What you have to do: Filter the data below, keeping only lines that contain "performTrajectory".

Data block:
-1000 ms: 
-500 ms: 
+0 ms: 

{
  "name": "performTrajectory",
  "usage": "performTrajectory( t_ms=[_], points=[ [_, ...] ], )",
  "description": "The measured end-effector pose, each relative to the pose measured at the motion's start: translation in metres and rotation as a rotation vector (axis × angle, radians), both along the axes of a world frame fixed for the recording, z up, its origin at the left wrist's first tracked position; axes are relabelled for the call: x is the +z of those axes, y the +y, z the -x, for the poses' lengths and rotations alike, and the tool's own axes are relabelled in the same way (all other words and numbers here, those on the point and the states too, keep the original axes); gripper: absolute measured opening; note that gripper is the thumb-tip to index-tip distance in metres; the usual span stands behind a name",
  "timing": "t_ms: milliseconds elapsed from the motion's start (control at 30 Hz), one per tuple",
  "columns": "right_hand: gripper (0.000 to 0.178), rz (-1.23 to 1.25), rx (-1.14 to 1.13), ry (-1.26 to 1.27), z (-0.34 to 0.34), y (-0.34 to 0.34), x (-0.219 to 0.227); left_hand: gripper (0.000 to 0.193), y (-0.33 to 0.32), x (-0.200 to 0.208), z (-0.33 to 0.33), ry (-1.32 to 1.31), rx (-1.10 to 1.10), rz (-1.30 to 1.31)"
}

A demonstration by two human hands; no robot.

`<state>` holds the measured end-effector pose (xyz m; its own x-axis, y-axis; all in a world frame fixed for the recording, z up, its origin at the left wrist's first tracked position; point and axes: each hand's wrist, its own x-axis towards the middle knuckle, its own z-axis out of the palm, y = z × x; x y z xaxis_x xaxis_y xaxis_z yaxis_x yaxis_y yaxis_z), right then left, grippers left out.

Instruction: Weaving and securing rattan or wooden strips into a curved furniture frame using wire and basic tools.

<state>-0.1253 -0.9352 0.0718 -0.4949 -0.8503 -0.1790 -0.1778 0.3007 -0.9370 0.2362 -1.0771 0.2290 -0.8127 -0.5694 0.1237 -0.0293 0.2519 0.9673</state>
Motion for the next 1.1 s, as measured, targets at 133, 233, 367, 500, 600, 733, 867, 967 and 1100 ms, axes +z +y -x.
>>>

Answer below:
  "name": "performTrajectory",
  "usage": "performTrajectory( t_ms=[_], points=[ [_, ...] ], )",

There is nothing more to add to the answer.